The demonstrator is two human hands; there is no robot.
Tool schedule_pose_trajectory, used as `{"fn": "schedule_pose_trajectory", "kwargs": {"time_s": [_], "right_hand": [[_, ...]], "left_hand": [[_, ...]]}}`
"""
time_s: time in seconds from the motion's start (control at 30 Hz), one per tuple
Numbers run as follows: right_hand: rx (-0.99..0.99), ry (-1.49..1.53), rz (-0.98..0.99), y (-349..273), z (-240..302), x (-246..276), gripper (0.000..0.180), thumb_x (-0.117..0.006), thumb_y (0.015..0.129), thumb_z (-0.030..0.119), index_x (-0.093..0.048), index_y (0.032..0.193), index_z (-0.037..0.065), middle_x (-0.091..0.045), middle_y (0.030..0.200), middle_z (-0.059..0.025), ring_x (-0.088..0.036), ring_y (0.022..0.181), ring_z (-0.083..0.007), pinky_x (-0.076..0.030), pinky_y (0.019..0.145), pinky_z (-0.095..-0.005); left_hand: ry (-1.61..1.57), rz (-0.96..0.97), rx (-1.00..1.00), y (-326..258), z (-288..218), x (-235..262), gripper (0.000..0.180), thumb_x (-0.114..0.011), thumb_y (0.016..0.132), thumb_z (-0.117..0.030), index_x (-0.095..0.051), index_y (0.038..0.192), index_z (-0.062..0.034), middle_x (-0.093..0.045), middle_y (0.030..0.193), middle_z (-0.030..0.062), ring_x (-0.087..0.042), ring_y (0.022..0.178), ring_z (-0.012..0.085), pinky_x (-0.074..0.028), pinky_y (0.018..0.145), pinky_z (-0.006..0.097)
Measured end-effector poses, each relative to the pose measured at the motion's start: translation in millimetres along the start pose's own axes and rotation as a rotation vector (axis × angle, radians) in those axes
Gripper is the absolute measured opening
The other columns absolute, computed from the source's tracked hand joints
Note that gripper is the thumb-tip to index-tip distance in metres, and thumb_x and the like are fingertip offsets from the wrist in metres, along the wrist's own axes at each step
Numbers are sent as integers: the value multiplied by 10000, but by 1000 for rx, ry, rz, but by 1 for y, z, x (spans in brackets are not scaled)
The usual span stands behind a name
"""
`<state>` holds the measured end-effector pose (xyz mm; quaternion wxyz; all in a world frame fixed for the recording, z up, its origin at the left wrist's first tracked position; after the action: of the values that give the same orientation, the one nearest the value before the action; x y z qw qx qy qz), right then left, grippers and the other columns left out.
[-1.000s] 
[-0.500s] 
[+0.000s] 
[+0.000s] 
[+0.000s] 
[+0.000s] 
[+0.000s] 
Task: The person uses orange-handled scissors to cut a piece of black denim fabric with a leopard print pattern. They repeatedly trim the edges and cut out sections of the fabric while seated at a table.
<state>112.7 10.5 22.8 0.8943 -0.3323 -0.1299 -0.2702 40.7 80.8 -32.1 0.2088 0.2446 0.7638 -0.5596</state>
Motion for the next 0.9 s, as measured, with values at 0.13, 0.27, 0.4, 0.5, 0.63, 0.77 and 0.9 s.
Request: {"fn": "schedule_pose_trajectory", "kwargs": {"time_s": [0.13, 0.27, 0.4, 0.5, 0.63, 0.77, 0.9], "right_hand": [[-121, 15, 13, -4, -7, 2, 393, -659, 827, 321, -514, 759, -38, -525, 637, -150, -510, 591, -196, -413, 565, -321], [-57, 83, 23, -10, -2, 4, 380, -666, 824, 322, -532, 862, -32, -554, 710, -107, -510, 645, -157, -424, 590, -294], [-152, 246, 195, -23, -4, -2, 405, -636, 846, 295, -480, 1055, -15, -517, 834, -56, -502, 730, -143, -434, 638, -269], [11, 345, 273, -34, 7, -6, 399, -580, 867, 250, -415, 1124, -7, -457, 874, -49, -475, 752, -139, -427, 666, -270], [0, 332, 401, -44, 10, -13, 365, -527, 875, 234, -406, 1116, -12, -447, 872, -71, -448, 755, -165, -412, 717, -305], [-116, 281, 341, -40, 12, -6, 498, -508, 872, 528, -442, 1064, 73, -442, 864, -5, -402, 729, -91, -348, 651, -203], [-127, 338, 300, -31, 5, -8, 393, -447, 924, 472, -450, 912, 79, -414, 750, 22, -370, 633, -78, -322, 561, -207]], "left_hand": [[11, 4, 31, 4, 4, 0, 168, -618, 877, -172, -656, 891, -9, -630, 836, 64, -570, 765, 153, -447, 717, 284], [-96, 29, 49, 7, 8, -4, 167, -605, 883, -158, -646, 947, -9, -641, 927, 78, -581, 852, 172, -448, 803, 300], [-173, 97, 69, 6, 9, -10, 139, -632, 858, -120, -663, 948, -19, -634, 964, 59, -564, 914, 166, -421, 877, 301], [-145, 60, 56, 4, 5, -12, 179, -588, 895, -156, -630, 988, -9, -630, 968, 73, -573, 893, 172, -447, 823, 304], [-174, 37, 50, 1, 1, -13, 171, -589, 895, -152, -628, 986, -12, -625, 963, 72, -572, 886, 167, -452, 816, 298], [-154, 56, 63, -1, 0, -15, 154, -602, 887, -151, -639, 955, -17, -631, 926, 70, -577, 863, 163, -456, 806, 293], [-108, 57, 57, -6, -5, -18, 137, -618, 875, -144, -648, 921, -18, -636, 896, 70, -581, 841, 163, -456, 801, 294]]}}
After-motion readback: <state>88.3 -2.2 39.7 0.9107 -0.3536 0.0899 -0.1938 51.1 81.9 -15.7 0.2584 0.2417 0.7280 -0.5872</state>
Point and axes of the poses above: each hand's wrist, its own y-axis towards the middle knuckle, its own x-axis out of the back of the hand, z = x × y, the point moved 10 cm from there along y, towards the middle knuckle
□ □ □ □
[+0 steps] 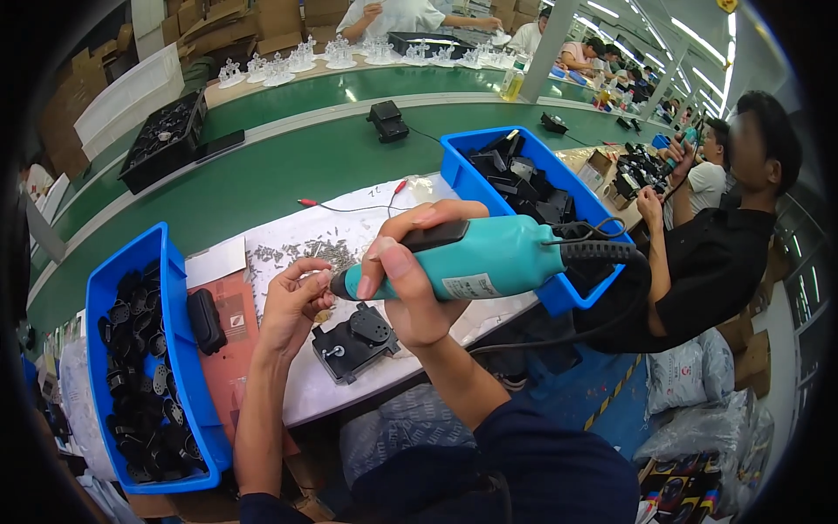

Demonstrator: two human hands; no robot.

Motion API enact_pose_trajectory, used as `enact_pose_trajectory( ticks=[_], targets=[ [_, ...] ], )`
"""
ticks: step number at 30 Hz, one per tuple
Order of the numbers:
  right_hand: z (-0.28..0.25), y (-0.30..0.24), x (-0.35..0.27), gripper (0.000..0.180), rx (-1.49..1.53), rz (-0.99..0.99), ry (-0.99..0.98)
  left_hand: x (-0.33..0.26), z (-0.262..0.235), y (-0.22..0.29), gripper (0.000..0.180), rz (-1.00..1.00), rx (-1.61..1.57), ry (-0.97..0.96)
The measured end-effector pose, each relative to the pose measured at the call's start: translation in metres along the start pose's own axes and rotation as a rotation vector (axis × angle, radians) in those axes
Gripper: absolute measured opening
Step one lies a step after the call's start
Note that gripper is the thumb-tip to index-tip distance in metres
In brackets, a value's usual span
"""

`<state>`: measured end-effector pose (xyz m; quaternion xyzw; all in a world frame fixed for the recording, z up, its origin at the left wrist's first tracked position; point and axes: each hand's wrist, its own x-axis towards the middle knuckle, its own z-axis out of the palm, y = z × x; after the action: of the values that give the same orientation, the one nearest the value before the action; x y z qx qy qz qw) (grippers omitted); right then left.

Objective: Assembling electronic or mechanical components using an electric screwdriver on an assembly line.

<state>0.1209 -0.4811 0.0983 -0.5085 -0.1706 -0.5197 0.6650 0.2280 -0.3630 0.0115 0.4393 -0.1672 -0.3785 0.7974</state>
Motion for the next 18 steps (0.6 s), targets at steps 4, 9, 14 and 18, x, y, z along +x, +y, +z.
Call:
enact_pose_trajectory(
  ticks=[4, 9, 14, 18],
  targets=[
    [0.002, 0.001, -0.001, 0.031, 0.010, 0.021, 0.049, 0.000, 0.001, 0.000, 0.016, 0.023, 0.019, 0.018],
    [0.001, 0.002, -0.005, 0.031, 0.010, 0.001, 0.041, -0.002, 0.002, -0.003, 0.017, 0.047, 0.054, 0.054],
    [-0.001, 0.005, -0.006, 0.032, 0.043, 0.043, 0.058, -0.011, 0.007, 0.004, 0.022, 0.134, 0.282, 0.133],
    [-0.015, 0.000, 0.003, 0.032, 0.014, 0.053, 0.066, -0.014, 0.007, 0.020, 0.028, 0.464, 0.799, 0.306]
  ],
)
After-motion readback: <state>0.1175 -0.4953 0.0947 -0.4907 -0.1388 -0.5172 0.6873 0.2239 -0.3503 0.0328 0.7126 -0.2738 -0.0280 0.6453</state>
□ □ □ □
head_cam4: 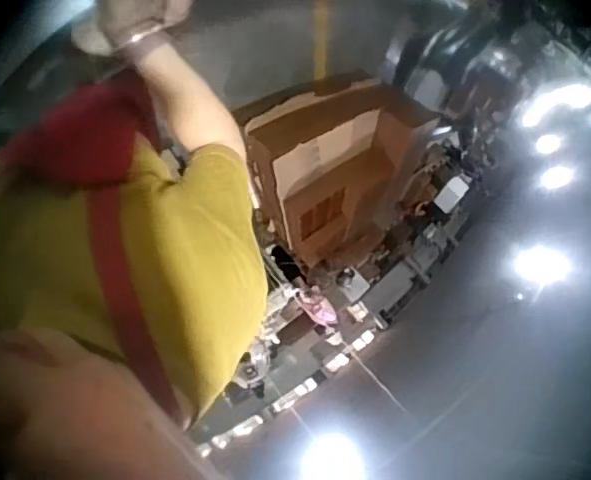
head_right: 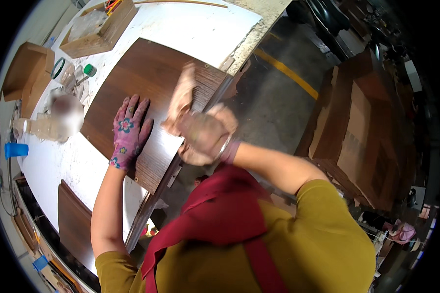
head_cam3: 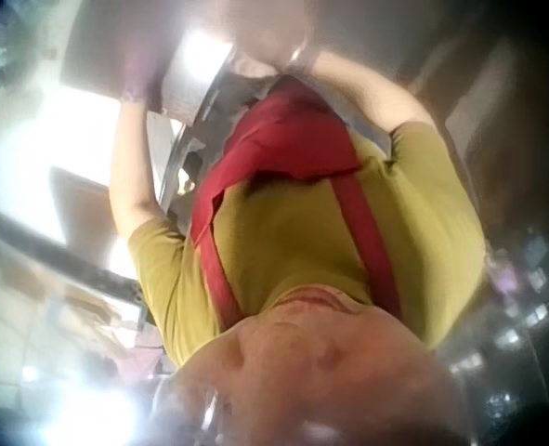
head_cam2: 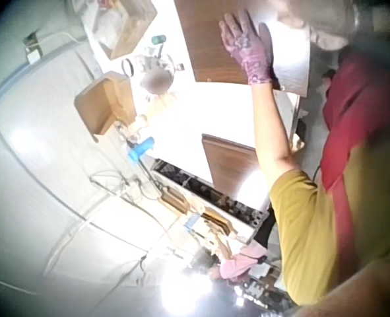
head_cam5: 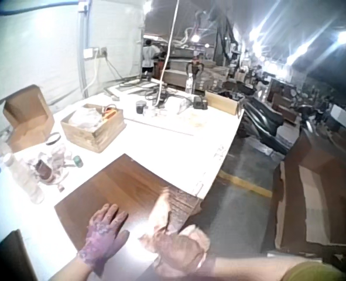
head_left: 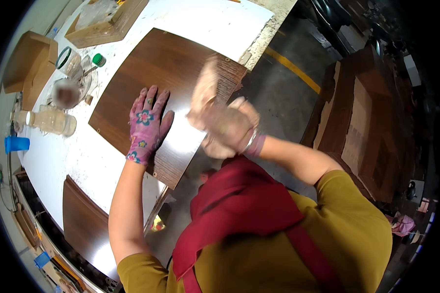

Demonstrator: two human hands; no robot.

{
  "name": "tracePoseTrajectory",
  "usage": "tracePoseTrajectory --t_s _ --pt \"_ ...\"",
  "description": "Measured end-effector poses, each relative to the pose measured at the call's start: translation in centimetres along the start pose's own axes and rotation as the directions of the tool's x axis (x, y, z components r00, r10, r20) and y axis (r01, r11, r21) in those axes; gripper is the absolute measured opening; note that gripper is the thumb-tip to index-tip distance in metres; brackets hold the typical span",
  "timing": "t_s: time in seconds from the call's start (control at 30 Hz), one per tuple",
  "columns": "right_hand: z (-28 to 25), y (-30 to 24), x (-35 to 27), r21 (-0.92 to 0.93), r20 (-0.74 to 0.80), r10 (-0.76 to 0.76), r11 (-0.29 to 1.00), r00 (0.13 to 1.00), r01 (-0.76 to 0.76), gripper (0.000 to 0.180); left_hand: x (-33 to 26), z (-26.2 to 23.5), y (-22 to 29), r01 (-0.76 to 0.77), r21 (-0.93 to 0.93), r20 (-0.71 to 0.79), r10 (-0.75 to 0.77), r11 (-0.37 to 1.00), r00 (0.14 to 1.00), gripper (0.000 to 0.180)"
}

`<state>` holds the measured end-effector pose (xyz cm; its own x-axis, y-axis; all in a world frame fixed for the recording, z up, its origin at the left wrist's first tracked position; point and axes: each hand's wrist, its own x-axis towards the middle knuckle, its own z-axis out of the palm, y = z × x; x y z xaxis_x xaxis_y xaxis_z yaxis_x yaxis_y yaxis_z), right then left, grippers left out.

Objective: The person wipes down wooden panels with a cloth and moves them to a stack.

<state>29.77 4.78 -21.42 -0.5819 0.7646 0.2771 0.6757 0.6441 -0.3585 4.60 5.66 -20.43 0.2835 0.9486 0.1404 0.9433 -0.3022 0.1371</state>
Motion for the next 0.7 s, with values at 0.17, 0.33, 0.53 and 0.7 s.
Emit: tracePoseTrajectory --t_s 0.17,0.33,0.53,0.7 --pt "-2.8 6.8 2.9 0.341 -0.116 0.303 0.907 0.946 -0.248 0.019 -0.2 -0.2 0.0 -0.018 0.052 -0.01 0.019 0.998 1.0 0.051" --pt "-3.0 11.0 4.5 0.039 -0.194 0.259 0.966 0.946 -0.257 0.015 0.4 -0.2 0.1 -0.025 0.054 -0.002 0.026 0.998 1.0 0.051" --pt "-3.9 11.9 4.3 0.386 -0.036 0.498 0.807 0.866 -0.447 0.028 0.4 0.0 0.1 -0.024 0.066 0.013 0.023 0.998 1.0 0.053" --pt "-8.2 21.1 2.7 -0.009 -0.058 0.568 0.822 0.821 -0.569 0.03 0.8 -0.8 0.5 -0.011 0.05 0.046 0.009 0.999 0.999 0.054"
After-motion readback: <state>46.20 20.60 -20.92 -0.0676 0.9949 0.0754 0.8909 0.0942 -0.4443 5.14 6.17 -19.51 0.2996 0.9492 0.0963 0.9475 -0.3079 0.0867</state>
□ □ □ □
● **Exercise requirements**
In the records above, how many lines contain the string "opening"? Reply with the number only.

● **Worked solution**
3